4. The admission in evidence of the confessions of certain of
the defendants in this case
held to have vitiated the
convictions of all, since the jury, in ascertaining the guilt or
innocence of each, was warranted, by the trial court's charge, in
considering the whole proof made at the trial. P.
318 U. S.
356.
124 F.2d 58 reversed.
Certiorari, 316 U.S. 651, to review the affirmance of
convictions of conspiracy to damage property of a corporation in
which the United States was a stockholder.
Page 318 U. S. 351
MR. JUSTICE FRANKFURTER delivered the opinion of the Court.
The petitioners were convicted in the District Court for the
Eastern District of Tennessee of conspiring to damage property
owned by the Tennessee Valley Authority, a corporation in which the
United States is a stockholder, in violation of §§ 35(C)

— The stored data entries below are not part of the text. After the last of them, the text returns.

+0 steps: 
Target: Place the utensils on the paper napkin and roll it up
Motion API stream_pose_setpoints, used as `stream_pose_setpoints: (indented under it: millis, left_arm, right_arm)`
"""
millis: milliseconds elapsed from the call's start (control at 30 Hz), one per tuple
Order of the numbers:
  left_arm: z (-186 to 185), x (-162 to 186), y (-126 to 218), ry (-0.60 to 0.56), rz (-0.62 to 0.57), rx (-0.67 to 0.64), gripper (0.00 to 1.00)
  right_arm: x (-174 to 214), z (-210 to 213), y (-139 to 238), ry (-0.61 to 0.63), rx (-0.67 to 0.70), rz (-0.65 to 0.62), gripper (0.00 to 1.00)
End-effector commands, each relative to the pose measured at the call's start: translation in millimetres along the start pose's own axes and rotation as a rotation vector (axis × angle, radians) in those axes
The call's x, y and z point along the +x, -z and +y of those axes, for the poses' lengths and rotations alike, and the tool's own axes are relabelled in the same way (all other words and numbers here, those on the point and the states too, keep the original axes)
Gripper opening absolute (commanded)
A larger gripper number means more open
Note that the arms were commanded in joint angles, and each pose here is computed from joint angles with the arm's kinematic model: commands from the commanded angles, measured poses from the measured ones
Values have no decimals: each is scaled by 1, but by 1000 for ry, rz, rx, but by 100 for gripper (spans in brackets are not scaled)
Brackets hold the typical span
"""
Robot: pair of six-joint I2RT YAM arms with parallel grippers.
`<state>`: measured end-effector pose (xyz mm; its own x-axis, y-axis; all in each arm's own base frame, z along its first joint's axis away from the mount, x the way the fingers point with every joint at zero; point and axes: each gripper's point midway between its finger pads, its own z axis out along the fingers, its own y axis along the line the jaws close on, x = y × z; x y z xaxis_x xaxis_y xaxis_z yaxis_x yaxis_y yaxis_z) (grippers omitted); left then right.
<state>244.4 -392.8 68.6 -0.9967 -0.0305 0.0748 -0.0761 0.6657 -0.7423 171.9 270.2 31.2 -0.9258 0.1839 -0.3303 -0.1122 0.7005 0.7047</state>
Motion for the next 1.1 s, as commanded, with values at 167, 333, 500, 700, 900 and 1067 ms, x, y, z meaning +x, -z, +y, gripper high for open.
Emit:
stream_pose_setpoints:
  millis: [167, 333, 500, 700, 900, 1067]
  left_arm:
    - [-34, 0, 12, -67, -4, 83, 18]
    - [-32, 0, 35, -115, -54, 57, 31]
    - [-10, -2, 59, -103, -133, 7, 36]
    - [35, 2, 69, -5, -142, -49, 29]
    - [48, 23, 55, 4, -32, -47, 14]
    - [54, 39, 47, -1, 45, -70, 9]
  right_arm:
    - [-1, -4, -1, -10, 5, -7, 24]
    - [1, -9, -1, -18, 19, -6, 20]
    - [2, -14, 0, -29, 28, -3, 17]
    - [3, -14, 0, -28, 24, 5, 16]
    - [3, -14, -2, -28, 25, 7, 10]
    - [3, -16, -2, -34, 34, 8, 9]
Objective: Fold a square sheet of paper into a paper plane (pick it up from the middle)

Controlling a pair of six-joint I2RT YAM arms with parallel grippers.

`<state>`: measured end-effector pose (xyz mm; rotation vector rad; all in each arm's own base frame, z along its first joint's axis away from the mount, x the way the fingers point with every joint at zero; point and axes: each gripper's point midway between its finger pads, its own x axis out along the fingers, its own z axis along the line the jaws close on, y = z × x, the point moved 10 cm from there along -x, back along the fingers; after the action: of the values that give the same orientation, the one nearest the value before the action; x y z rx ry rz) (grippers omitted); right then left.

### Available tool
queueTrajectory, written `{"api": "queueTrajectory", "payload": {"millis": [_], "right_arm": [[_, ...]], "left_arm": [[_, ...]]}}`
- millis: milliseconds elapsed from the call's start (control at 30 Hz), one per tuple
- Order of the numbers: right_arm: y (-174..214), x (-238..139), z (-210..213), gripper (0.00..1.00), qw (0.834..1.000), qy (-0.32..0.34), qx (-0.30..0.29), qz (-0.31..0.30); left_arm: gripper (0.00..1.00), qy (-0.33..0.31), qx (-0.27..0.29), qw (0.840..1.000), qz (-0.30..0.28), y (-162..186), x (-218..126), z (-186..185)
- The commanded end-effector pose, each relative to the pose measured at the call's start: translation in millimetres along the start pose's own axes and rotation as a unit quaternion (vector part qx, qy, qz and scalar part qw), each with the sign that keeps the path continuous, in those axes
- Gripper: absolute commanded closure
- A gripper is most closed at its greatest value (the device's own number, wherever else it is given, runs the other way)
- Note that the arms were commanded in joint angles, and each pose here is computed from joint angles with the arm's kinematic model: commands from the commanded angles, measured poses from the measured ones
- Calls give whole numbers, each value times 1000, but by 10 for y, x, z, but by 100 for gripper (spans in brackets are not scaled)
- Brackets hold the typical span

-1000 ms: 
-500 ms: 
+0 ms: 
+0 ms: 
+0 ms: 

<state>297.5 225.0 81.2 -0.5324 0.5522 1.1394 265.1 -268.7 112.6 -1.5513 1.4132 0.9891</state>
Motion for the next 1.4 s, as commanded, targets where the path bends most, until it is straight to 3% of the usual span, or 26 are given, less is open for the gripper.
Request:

and 37 of the Criminal Code as amended, 18 U.S.C. §§ 82.
The Circuit Court of Appeals for the Sixth Circuit affirmed the
convictions, 124 F.2d 58, and we brought the case here because it
presented serious questions in the administration of federal
criminal justice, 316 U.S. 651. The questions are similar to those
decided in
McNabb v. United States, ante, p.
318 U. S. 332. The
two cases were argued at the same time and, as will appear from a
short summary of a long record, are governed by the same
considerations. [
Footnote
1]
Page 318 U. S. 352
In July, 1939, the International Union of Mine, Mill, and
Smelter Workers struck against the Tennessee Copper Company's mines
at Copperhill, Polk County, Tennessee. The strike was followed by a
shutdown, but the mines were reopened in August after the sheriff
brought in a number of special deputies who were in the company's
pay. It was one of those obdurate mining strikes, and it continued
into April of 1940, when the violence which gave rise to this
prosecution occurred. On April 1st, the company's operations were
interrupted by the dynamiting of two power lines, owned by the TVA,
from which the company obtained the power necessary for its
activities. On April 14th two steel towers were dynamited. Two days
later, two special agents of the Federal Bureau of Investigation
arrived in Copperhill to investigate the explosions. On April 24th,
two more power lines were blown down.
Thereupon, on the same day, the sheriff on his own initiative
began to take into custody strikers, including the eight
petitioners, whom he suspected of participation in the dynamiting.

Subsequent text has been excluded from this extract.